Re: Victorian Memory question

Post: # 72982Post david zlesak
Mon May 17, 2021 11:13 am

Hi Don,

That's a great point of the benefits of being closely tied to a production nursery. One of the multiple benefits I see is that the breeder observes the production pipeline and is more intimate with the qualities that are necessary in each step of the process for a plant to be profitable/successful (e.g. ease of propagation, desired branching characteristics as a young plant, dormancy and other production related issues, diseases like downy that may be more problematic in some production phases like in forcing a plant in a cooler greenhouse for bud and bloom, traits helpful for shipping like compactness and less ethylene response, etc.). Another very huge benefit is having the outlet for ones roses. If a nursery is directly paying for the breeding program in one way or another it will do what it can to first find something that would work for the market inhouse versus license someone else's varieties. If it is an inhouse variety they will more likely put the full marketing weight of the nursery behind their own cultivars to build awareness with customers and try to sublicense the variety to other growers too.
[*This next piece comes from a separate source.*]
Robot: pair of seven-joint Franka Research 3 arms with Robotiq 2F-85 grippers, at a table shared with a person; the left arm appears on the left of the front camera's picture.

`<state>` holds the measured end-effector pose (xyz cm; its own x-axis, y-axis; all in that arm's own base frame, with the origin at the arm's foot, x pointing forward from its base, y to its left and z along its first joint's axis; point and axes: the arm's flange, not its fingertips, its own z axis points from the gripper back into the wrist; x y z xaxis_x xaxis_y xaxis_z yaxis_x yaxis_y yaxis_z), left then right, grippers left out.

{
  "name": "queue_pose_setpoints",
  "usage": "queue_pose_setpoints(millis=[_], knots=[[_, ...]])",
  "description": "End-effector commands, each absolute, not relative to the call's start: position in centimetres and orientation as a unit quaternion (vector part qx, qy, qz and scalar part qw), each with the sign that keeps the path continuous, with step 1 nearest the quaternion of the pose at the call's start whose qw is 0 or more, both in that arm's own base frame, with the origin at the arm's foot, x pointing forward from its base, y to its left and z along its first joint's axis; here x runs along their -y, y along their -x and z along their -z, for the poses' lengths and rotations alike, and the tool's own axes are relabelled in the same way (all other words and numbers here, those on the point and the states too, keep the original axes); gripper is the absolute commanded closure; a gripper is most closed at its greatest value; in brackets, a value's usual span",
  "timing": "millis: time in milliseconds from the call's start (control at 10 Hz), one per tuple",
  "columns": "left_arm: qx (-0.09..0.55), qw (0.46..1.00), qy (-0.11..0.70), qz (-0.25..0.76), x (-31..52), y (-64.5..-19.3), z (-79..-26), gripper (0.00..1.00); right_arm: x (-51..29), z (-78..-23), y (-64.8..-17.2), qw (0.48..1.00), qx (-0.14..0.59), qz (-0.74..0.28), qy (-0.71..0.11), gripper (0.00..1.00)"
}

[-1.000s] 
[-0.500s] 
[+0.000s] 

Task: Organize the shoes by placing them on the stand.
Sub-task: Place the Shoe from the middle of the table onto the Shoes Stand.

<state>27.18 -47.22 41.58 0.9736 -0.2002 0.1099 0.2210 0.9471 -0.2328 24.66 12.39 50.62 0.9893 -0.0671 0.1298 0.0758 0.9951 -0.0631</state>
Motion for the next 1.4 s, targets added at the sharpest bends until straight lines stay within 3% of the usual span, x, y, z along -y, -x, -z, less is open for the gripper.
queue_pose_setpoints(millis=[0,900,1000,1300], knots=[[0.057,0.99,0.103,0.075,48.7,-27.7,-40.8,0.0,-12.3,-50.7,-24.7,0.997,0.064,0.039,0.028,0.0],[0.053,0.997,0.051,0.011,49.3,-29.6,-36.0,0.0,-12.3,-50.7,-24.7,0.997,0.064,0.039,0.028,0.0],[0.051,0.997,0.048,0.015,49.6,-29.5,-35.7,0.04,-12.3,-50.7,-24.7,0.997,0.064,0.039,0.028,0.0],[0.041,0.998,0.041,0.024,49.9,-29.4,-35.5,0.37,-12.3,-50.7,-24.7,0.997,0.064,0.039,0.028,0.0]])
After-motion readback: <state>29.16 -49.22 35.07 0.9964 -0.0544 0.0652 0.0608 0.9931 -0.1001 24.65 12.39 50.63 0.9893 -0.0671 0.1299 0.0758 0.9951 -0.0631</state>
I've experienced the following with other plants than roses, but I trust it is happening with roses too. Most nurseries demand an exclusive trial in that we only have a particular rose (or other kind of plant) on trial with them. The idea is that they don't want to put the time into looking at it with the idea someone else could say yes to it before they do. However, the exclusive only goes one way in that we don't know what else they are looking at and in some cases I think they enjoy locking up others genetics so their competitors don't see it and while they can be pretty certain they aren't interested in introducing the plant.
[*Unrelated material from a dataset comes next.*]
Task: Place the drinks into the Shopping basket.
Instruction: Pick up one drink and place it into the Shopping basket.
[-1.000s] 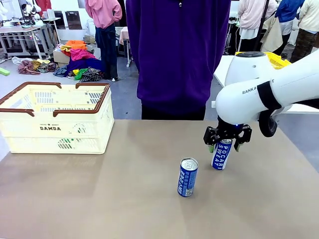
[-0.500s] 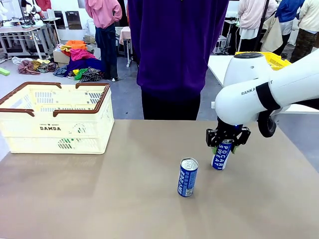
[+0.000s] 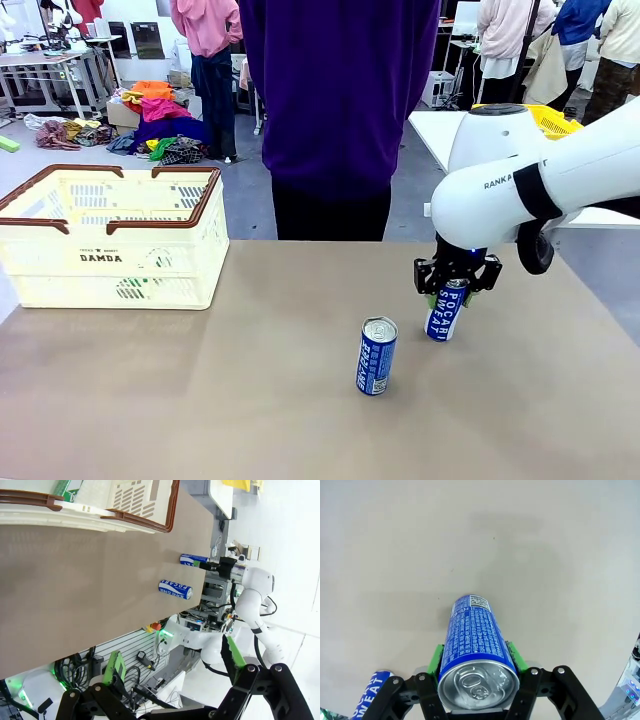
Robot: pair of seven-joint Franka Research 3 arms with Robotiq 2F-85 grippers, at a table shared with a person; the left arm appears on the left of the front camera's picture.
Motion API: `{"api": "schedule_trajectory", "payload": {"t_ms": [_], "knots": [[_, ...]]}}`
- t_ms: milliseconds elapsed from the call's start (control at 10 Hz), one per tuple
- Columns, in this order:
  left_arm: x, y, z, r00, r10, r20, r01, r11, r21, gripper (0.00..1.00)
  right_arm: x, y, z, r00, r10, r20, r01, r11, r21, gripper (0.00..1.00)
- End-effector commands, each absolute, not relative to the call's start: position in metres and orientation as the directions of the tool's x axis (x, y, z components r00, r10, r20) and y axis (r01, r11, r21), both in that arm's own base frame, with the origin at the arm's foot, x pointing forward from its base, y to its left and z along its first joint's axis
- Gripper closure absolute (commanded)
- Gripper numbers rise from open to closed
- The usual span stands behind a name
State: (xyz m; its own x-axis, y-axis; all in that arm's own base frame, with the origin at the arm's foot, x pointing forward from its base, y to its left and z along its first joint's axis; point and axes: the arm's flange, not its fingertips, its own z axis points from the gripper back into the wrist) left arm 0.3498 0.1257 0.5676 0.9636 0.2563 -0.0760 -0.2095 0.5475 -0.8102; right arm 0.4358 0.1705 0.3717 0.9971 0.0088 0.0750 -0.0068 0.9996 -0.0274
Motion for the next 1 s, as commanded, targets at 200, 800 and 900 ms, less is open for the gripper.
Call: {"api": "schedule_trajectory", "payload": {"t_ms": [200, 800, 900], "knots": [[0.347, 0.125, 0.568, 0.962, 0.262, -0.082, -0.218, 0.547, -0.808, 0.00, 0.431, 0.149, 0.460, 0.986, -0.050, 0.159, 0.049, 0.999, 0.010, 1.00], [0.347, 0.125, 0.568, 0.962, 0.262, -0.082, -0.218, 0.547, -0.808, 0.00, 0.395, 0.122, 0.556, 0.978, -0.088, 0.187, 0.076, 0.995, 0.069, 1.00], [0.347, 0.125, 0.568, 0.962, 0.262, -0.082, -0.218, 0.547, -0.808, 0.00, 0.395, 0.122, 0.556, 0.978, -0.088, 0.187, 0.076, 0.995, 0.069, 1.00]]}}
For independent breeders we need to have something unusual and valuable enough to a nursery compared to an inhouse breeding program to get their attention. I suspect there are a lot of great roses people have bred that didn't have the supply chain/pieces in place to come to the forefront. As independent breeders, like many have mentioned, we can make great contributions with our limited resources making incremental steps in directions others are not. The large breeders are making great progress especially with relatively quick to identify traits (flower color, flower form, fragrance, etc.) as they go through hundreds of thousands of seedlings. They struggle too with the longer to identify traits like winter hardiness and disease resistance as they also need to invest in more resources (space, time, etc.) to understand the less obvious traits. Personally, I select on the plant stand for vigor and then plant out those to learn about their health and hardiness. After that I hope there'll be some that are relatively pretty too :0). Many breeders throw out singles, boring colors, etc. I don't mind them because it's relatively easy to get double flowers back the next generation and these roses make good stepping stones accumulating genes for the harder to identify traits that take time. Those of us breeding because of having a passion for roses have a lot to contribute. It is a great hobby, and for the vast majority of us it costs more money than what we experience in royalties. It is truly a labor of love. It is great to read the stories of people like Simonet, Buck, and others that contributed so much to roses that weren't necessarily financially rewarded from their roses, but still chose to contribute and not be bitter about the road blocks that pop up periodically with connecting to a supply chain that have nothing to do with the rose's merits.
Last edited by david zlesak on Mon May 17, 2021 5:41 pm, edited 2 times in total.

mntlover
Posts: 328
Joined: Sat Dec 29, 2018 7:11 pm

Re: Victorian Memory question

Post: # 72984Post mntlover
Mon May 17, 2021 5:17 pm

Riku, sorry about the typo! I was typing laxa: just discovered spell check (or whatever) on my phone changes it to pads! I should have caught that.
David, thank you for those thoughts. I realize there are many things concerning production and distribution I have never considered: not only the logistics, but desirable plant traits to help with those logistics. A lot to think 🤔 about.